>>>>

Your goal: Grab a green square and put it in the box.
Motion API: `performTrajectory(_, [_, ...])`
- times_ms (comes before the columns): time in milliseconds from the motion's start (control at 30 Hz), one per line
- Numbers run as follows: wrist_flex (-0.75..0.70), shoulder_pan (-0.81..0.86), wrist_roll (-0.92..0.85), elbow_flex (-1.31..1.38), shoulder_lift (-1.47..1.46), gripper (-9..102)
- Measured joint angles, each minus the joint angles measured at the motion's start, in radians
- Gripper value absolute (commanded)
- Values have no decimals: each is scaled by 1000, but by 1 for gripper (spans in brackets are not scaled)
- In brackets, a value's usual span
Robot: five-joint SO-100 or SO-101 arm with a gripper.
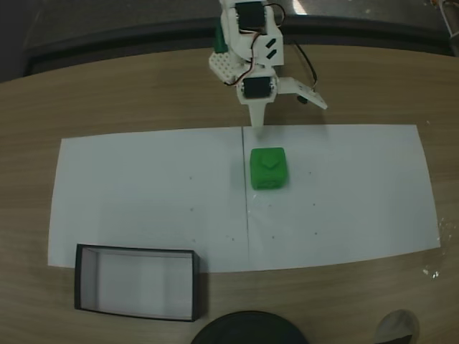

<<<<

_Goal of the exercise_: In copying the material, drop all pictures and keep everything else identical.

_Solution to the problem_:
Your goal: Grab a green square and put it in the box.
Motion API: `performTrajectory(_, [_, ...])`
- times_ms (comes before the columns): time in milliseconds from the motion's start (control at 30 Hz), one per line
- Numbers run as follows: wrist_flex (-0.75..0.70), shoulder_pan (-0.81..0.86), wrist_roll (-0.92..0.85), elbow_flex (-1.31..1.38), shoulder_lift (-1.47..1.46), gripper (-9..102)
- Measured joint angles, each minus the joint angles measured at the motion's start, in radians
- Gripper value absolute (commanded)
- Values have no decimals: each is scaled by 1000, but by 1 for gripper (spans in brackets are not scaled)
- In brackets, a value's usual span
Robot: five-joint SO-100 or SO-101 arm with a gripper.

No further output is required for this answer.